Notice is hereby given that the Annual General Meeting for 2005 will be held at
The Institute of Directors, 116 Pall Mall, London, on 17 August, 2005 at 10.00
am to transact the following business of the Company.

1.  To receive and adopt the Directors' Report and the financial
statements for the period ended 31 December 2004 and the report of the auditors
thereon.

2.  To re-appoint Michael Jeremy Spriggs, a Director appointed
prior to the first Annual General Meeting and who, being eligible, offers
himself for re-election

3.  To re-appoint Clive Norman Trist, a Director appointed
prior to the first Annual General Meeting and who, being eligible, offers
himself for re-election.

4.  To re-appoint Kenan George Frey, a Director appointed
prior to the first Annual General Meeting and who, being eligible, offers
himself for re-election.

5.  To re-appoint Neil Russell Kinnane, a Director appointed
prior to the first Annual General Meeting and who, being eligible, offers
himself for re-election.

6.  To re-appoint PKF (UK) LLP as auditors and to authorise
the Directors to fix their remuneration.

As Special Business

As an Ordinary Resolution

7.  THAT the Directors be and are generally and
unconditionally authorised to exercise all the powers of the Company to allot
relevant securities (within the meaning of section 80 of the Companies Act 1985
"the Act") up to an aggregate nominal amount equal to the greater of #20,000,000
or a sum equivalent to twice the aggregate of the nominal capital of the Company
for the time being issued and paid up and the amounts standing to the credit of
the share premium account, capital redemption reserve and profit and loss
account of the Company and each of its subsidiary companies.

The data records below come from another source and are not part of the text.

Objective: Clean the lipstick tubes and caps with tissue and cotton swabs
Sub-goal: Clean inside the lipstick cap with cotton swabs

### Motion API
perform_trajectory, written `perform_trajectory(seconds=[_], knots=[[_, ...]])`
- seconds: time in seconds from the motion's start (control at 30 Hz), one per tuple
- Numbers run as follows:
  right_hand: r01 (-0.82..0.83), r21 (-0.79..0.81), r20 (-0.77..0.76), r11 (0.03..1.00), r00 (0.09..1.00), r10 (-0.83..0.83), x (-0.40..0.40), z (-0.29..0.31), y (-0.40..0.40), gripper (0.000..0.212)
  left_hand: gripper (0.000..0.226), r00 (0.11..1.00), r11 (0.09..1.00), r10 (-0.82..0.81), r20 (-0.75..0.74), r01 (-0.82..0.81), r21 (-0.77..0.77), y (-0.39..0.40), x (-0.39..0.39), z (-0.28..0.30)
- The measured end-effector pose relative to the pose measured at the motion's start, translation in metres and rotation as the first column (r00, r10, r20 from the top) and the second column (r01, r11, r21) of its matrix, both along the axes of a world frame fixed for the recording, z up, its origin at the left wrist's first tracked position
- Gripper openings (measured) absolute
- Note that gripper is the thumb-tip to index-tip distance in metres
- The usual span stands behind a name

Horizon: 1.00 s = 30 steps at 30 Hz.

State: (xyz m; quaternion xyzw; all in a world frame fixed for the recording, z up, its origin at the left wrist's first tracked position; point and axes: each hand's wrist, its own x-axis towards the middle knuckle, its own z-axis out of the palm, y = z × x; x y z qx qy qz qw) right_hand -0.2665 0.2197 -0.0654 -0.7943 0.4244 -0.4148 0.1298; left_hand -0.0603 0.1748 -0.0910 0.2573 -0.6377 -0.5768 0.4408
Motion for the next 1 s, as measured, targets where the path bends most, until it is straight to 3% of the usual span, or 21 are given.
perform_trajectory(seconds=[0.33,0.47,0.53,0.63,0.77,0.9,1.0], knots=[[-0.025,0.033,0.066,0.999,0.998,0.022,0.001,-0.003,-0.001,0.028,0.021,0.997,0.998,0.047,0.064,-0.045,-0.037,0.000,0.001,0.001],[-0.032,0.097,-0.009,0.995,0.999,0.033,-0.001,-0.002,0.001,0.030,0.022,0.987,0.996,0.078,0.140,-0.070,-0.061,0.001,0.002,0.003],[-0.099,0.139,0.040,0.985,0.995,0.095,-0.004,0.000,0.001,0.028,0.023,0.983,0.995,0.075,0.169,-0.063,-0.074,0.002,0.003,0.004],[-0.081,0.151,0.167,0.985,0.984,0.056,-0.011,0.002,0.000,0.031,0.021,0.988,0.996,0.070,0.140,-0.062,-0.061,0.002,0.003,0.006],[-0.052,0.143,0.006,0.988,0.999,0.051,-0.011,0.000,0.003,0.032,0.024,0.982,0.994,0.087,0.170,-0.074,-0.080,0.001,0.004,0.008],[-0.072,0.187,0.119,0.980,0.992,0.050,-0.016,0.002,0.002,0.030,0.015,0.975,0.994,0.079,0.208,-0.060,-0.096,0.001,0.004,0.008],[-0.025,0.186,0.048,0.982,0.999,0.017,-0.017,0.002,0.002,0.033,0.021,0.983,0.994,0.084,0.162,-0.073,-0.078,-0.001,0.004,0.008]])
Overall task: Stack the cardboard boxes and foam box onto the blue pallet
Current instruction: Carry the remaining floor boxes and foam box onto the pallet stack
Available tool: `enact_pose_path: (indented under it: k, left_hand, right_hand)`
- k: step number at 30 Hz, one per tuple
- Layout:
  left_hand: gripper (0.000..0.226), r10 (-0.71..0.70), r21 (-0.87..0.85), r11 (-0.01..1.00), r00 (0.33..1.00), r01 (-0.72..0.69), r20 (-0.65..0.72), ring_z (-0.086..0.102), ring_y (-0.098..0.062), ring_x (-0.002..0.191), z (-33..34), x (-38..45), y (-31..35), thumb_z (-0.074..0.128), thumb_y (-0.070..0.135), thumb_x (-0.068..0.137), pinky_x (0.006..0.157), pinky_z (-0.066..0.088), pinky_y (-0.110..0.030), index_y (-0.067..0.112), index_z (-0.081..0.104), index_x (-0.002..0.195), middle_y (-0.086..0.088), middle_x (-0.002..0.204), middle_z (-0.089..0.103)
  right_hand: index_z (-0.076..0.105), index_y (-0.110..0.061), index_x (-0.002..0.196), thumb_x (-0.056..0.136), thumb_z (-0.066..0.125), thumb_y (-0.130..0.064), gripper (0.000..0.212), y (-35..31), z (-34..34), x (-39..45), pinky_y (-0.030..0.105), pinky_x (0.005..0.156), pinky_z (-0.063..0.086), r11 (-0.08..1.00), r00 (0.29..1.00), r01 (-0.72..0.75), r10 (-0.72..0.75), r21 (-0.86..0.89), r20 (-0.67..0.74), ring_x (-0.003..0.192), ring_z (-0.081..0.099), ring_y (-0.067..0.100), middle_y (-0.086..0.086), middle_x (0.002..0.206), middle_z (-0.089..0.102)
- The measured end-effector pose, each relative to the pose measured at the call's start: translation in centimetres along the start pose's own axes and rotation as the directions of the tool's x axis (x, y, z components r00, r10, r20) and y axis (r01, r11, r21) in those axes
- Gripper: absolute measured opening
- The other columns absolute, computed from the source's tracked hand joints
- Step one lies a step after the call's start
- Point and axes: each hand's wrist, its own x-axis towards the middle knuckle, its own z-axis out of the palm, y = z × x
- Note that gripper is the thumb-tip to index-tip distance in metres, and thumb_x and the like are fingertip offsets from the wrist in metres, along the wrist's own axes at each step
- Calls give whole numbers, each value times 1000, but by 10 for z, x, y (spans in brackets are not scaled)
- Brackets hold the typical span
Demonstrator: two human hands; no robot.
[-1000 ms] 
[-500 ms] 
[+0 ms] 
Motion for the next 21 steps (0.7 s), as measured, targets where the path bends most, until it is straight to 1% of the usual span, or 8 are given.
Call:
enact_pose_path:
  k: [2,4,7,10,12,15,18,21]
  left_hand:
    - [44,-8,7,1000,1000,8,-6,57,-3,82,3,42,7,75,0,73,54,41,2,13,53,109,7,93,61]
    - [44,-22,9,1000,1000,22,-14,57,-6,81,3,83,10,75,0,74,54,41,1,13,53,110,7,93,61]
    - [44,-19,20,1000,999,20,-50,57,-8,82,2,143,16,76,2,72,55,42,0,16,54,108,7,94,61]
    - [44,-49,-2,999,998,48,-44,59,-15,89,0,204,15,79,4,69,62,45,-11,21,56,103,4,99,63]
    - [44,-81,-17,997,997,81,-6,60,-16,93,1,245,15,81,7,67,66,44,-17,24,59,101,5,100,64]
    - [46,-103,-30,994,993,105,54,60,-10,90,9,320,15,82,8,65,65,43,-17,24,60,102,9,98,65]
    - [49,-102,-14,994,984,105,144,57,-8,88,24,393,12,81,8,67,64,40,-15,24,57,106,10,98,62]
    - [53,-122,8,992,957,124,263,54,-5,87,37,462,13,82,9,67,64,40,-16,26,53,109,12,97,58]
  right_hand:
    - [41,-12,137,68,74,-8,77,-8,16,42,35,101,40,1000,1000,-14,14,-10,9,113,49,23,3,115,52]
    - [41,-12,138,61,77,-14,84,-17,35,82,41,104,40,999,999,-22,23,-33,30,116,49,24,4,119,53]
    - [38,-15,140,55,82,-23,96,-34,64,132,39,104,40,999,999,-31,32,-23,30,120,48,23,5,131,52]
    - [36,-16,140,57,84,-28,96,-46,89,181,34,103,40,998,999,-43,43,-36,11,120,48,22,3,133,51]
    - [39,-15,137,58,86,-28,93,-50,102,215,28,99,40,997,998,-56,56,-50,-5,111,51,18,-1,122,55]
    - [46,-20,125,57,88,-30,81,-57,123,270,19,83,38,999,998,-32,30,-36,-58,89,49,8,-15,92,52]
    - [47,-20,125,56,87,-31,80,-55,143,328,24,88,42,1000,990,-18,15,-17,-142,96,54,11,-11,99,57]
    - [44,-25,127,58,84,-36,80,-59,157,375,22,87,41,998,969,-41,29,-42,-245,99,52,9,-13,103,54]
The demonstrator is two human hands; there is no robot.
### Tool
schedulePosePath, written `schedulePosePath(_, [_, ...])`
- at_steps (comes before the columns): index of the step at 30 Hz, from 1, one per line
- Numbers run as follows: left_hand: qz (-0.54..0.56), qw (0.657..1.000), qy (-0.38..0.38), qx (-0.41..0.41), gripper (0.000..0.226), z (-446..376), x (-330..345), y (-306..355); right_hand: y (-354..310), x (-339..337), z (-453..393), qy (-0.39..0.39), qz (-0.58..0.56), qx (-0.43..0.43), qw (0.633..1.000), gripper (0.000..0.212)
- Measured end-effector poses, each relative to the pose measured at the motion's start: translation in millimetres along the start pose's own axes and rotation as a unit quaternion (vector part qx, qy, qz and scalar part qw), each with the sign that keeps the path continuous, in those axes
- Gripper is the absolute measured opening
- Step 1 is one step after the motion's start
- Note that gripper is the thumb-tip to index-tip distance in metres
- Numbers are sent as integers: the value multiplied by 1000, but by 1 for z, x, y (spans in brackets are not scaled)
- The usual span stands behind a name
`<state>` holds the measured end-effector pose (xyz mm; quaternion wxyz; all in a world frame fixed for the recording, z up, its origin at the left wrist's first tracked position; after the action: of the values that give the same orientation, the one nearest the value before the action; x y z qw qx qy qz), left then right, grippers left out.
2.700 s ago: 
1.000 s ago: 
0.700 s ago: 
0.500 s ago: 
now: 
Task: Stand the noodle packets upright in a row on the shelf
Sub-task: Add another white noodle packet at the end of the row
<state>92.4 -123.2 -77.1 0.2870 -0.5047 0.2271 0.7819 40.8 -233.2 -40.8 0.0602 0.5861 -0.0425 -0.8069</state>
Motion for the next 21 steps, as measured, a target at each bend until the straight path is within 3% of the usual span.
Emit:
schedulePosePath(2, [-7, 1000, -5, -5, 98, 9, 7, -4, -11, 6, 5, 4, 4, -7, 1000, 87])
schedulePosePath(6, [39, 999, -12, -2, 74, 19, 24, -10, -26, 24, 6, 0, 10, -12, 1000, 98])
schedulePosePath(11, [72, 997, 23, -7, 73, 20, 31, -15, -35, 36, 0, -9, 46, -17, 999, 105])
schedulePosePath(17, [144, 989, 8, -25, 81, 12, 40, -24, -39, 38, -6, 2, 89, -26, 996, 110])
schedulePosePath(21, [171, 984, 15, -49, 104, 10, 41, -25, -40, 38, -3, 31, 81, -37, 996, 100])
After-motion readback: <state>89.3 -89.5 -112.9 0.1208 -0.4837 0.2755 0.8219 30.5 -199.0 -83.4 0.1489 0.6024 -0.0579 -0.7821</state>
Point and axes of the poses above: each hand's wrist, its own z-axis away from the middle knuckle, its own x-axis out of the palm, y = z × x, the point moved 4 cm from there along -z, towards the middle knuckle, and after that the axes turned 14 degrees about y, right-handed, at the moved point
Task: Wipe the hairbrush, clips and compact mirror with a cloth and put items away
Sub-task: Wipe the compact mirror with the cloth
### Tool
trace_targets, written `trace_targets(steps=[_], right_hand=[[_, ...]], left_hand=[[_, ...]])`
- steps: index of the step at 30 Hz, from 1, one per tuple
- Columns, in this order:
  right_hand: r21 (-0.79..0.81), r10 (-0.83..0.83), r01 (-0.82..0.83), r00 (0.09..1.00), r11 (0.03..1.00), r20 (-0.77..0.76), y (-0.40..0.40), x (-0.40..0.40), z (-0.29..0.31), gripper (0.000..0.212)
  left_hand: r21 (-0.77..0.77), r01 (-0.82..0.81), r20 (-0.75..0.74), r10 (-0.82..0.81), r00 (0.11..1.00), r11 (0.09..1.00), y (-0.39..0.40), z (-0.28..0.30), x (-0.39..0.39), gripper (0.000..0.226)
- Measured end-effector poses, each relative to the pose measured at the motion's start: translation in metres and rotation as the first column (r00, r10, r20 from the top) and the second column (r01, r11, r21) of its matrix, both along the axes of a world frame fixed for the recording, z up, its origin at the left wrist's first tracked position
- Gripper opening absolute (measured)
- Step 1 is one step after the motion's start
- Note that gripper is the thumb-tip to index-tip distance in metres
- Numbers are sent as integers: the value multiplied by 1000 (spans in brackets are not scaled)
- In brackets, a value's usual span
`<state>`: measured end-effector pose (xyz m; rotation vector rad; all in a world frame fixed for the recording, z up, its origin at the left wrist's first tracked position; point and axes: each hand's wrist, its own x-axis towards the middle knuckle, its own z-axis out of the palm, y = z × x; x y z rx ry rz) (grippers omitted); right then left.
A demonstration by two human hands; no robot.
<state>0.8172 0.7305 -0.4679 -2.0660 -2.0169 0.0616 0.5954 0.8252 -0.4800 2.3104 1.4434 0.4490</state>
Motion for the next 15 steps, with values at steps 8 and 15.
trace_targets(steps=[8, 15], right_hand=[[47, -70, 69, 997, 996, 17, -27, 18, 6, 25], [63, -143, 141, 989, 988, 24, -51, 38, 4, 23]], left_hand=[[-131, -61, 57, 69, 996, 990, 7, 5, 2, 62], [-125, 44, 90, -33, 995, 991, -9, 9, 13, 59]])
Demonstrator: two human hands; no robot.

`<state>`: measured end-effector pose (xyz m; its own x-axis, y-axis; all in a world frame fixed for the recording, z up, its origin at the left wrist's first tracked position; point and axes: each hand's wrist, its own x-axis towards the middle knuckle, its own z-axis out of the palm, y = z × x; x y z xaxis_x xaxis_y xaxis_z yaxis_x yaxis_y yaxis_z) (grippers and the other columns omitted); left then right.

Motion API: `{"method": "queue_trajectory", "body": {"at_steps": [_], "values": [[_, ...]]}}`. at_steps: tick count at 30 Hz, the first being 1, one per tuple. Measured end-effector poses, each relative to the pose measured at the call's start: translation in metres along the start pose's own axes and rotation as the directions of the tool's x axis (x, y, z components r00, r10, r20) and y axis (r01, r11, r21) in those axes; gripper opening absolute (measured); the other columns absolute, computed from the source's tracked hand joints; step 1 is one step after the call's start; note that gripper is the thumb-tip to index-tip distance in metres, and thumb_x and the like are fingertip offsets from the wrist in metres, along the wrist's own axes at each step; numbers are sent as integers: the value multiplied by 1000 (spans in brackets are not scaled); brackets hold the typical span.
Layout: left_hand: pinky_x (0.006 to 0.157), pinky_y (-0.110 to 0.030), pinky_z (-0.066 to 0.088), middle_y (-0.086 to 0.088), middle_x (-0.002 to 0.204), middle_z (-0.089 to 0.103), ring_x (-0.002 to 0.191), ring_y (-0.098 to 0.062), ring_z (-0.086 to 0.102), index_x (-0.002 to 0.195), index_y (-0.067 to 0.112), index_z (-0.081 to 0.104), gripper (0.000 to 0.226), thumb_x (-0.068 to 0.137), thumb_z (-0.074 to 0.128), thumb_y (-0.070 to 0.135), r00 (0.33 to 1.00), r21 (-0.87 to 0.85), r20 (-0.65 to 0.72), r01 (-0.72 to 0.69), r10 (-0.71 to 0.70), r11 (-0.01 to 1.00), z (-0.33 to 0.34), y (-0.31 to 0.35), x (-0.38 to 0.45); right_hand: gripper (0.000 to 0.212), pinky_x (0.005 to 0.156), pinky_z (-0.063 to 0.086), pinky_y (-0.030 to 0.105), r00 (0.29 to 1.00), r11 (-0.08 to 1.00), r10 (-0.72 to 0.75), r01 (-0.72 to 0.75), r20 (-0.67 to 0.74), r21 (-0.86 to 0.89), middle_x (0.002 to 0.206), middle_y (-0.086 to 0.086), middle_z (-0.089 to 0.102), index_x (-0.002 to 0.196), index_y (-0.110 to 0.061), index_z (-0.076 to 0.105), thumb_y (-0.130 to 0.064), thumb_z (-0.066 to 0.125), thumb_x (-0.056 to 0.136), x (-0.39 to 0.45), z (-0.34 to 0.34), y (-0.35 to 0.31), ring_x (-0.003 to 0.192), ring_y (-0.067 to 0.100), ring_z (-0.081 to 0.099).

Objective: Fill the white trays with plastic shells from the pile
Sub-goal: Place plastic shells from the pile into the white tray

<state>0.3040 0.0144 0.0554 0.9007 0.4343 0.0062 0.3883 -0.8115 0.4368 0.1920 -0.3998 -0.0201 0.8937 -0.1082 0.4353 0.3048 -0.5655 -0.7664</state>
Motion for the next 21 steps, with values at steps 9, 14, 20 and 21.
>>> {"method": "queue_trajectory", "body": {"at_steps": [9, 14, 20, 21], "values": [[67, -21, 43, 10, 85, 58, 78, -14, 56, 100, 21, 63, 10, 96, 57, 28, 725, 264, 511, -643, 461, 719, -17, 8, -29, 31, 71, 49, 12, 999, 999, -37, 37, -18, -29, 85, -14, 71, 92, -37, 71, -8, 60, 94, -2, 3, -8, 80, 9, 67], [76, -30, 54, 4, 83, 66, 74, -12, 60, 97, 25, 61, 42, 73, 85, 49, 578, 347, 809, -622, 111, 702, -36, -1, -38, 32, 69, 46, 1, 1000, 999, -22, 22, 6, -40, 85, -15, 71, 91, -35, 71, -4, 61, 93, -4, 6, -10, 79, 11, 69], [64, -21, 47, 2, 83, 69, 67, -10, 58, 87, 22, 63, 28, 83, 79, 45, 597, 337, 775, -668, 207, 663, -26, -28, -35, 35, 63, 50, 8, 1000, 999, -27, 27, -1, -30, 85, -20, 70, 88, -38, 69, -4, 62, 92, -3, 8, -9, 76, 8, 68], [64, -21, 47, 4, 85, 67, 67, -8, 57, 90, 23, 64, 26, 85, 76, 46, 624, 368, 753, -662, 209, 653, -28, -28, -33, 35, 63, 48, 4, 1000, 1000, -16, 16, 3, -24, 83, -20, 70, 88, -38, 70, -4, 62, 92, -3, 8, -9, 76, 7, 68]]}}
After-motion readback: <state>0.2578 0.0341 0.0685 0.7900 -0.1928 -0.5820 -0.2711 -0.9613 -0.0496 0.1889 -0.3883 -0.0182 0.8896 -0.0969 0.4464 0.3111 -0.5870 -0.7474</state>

This authority shall expire at the conclusion of the Annual General Meeting to
be held in 2006 save that the Company may before such expiry make an offer or
agreement which would or might require relevant securities to be allotted after
such expiry and the Board may allot relevant securities in pursuance of such
offer or agreement as if the authority conferred hereby had not expired.

8. As a Special Resolution

THAT the Directors of the Company be and are hereby empowered pursuant to
section 95 of the Companies Act 1985 to allot equity securities (within the
meaning of section 94 of the said Act) for cash pursuant to the authority
conferred by Resolution 7 as if subsection (1) of section 89 of the said Act did
not apply to any such allotment provided that such powers shall:

8.1 expire at the conclusion of the Annual General meeting to be held in 2006
but the company may before such expiry date make an offer or agreement which
would or might require equity securities to be allotted after the expiry of this
power and the directors may allot equity securities in pursuance of that offer
or agreement as if the power conferred by this resolution had not expired and

                                     - 2 -


8.2 be limited to:

8.2.1 allotments of equity securities in connection with a rights issue, open
offer or other pre-emptive offer in favour of holders of ordinary shares made in
proportion (as nearly as may be) to their respective existing holdings of
ordinary shares but subject to the Directors having a right to make such
exclusions or other arrangements in connection with the offer as they deem
necessary or expedient to deal with (i) equity securities representing
fractional entitlements and (ii) legal or practical problems arising in any
overseas territory or by virtue of shares being represented by depository
receipts, the requirement of any regulatory body or stock exchange, or any other
matter whatsoever, and,

8.2.2   the allotment (otherwise than pursuant to sub-paragraph 8.2.1
of this resolution) of equity securities for cash provided that the aggregate
nominal value of such equity securities shall not exceed an amount equal to 5%
of the aggregate nominal value of the issued ordinary share capital of the
Company as at the date of the passing of this Resolution.



By Order of the Board
MSP Secretaries Limited



Secretary

Registered Office
22 Melton Street
London NW1 2BW



Notes:

(1)  A member entitled to attend and vote at the above-mentioned meeting is
     entitled to appoint a proxy, who need not be a member of the Company, to
     attend and on a poll vote in his/her stead.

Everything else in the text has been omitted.